La diatriba sobre el nombre de este plato (arancini en Catania y arancine en Palermo) lleva siglos. Incluso el historiador palermitano Gaetano Basile ha comentado el asunto. Según Basile, de hecho, el nombre de esta receta deriva de la similitud morfológica de las sabrosas bolas de arroz con las naranjas, también símbolo de la cocina siciliana. Por eso, dice el historiador, no hay duda de que el verdadero nombre de este plato es arancine.
Y, efectivamente, el parecido entre los arancini y la jugosa fruta es evidente. Sin embargo, la demostración de Basile no parece suficiente. Al menos según la Asociación de las Dos Sicilias que, tomando como fuente un diccionario siciliano-italiano, afirma:
Después de tantos años de disputas sobre la etimología, la historia parece dar la razón a los cataneses: de hecho, incluso en Palermo, durante el Reino de las Dos Sicilias, se decía "arancinu". Es probable que en el oeste de Sicilia el término se haya pronunciado mal a lo largo de los años, algo que no habría ocurrido en la zona de Catania. De hecho, es el resultado del descubrimiento de un diccionario siciliano de 1857 por Giuseppe Biundi, de Palermo". El arancino, de hecho, tiene su origen en la época de la dominación sarracena en Sicilia, cuando durante los banquetes se acostumbraba a disponer en el centro de la mesa una rica bandeja de arroz aromatizado con azafrán y aderezado con verduras y carne.
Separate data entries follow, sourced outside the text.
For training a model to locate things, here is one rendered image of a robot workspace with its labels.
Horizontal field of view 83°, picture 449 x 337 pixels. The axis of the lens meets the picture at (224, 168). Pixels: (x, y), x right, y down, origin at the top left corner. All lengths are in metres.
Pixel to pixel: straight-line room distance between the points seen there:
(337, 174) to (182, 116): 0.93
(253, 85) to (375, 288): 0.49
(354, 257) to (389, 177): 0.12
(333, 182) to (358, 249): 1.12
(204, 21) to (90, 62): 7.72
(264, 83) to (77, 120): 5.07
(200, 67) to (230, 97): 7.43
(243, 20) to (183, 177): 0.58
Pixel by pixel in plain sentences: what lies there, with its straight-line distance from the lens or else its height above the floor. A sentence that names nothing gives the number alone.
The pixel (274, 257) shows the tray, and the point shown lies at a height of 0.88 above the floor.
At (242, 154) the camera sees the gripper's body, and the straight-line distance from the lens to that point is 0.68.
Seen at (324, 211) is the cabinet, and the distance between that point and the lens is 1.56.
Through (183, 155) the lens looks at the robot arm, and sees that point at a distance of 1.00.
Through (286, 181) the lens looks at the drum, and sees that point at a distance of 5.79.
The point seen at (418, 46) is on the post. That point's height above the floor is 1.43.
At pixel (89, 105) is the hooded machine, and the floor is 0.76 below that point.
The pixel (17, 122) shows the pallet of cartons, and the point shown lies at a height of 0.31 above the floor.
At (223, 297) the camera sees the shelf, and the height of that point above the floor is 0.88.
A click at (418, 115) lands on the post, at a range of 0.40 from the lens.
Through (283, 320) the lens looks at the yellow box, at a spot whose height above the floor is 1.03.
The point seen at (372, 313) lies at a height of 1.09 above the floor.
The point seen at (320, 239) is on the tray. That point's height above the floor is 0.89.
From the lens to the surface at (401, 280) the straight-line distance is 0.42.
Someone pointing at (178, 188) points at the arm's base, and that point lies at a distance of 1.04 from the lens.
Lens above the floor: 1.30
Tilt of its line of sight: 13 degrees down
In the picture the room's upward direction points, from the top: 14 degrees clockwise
La primera versión del arancino, por tanto, fue la de un simple timbal de arroz, que se comía al natural y sin el tomate, que, en aquella época, todavía se importaba de América.
La idea de dar a esta deliciosa receta un toque crujiente y la clásica forma redonda, por otra parte, deriva de una necesidad práctica: parece que al rey Federico II le gustaba tanto este plato que quería llevarlo consigo en las expediciones de caza. En ese momento nació el fragante pan rallado del arancino, ideal para hacer transportable ese delicioso timbal de arroz.